__Task statement__. Among the entries that follow, count the lines that contain the word "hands" and say how many there are, writing nothing else.

[Saved entries]
########

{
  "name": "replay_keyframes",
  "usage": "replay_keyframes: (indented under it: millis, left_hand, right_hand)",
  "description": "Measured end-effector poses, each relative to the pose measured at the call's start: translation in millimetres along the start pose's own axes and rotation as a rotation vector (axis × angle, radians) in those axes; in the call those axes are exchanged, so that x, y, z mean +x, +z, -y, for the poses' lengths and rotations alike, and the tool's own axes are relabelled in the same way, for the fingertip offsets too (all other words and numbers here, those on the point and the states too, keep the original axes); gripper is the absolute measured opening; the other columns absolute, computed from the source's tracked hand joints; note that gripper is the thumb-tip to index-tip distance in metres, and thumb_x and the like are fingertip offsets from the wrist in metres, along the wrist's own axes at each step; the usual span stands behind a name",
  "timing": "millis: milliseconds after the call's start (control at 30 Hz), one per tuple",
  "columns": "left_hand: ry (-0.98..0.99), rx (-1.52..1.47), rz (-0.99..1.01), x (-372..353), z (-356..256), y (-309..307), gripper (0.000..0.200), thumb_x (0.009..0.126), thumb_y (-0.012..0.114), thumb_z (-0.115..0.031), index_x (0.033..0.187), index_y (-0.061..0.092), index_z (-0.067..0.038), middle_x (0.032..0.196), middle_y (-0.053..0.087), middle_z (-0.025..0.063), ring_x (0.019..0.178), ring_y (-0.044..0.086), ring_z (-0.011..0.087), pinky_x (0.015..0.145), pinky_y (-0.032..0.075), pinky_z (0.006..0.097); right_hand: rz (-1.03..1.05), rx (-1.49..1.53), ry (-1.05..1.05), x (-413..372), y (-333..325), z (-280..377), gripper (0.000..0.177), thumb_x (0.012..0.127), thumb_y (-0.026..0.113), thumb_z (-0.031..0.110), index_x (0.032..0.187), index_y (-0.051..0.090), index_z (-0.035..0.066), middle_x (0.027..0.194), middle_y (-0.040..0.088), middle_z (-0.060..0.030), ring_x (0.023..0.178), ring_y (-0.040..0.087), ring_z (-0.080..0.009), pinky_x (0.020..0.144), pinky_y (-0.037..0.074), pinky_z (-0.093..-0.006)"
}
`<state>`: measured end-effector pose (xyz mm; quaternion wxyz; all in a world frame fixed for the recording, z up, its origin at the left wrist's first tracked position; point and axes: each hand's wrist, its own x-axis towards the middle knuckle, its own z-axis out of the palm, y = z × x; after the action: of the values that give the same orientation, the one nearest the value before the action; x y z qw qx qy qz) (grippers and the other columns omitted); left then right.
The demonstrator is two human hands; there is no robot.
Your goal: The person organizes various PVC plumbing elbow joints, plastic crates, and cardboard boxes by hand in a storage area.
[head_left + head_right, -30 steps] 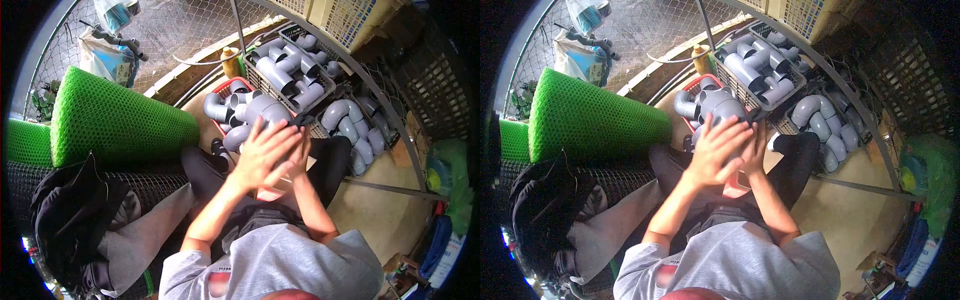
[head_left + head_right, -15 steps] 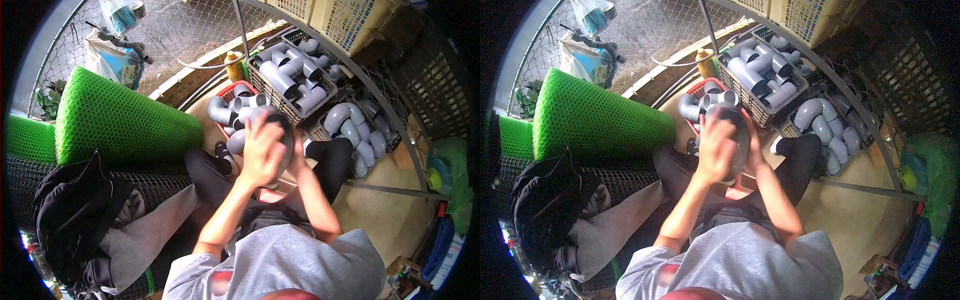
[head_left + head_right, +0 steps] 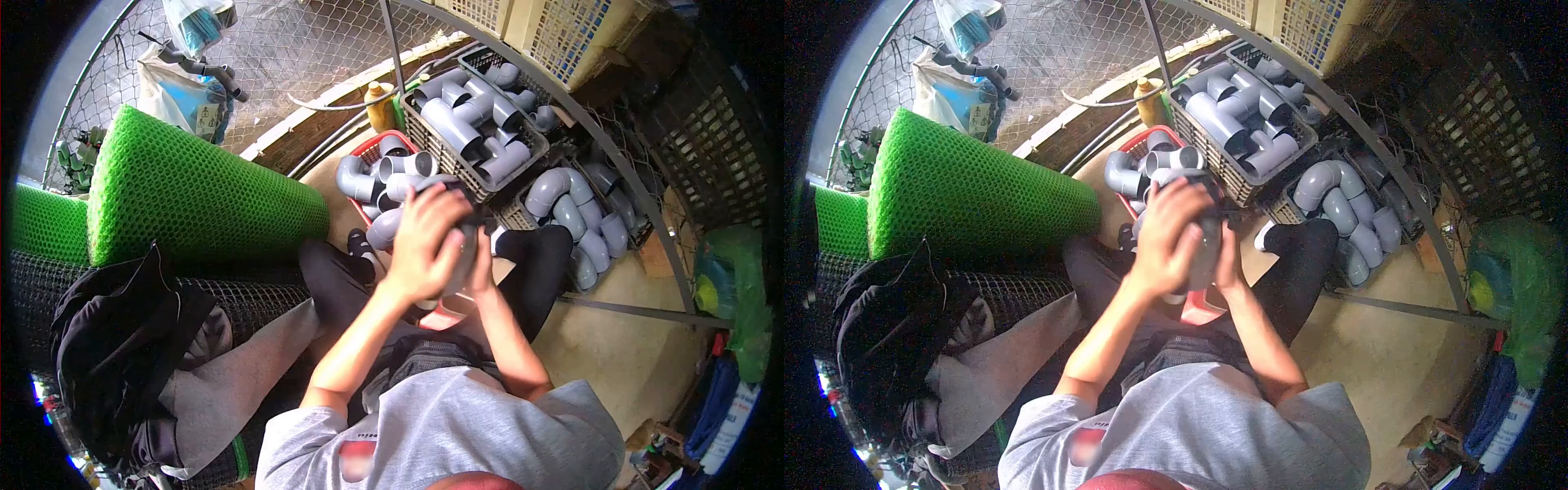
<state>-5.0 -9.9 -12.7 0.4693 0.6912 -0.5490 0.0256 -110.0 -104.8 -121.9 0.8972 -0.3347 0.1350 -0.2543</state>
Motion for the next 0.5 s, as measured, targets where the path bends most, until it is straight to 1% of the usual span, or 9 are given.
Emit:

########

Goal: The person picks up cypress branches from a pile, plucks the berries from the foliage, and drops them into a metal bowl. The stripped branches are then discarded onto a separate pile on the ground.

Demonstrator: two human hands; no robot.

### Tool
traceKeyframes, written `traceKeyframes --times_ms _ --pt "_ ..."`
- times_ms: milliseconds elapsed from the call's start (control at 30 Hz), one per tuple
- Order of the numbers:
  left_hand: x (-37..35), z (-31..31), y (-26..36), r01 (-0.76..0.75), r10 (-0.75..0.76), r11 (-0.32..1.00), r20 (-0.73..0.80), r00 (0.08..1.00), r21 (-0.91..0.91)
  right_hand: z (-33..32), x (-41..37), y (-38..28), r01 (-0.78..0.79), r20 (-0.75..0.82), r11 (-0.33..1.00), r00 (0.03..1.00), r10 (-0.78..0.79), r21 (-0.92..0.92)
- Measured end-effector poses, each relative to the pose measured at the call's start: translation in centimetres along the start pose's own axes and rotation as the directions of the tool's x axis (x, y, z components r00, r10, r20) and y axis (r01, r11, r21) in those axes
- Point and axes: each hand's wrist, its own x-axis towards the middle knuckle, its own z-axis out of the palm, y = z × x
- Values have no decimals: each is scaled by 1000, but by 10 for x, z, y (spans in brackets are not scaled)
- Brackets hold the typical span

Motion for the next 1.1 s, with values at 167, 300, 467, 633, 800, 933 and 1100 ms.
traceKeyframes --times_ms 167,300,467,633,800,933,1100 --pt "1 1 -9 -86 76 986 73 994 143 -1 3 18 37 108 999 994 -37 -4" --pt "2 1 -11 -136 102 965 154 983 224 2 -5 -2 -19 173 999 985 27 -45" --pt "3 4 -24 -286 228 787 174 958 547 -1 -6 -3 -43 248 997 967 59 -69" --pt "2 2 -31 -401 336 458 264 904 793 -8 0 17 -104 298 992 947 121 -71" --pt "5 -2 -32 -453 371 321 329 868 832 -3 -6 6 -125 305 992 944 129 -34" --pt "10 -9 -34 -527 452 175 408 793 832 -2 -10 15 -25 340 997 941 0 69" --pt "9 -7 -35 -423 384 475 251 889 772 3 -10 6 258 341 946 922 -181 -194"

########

__Written response__. 2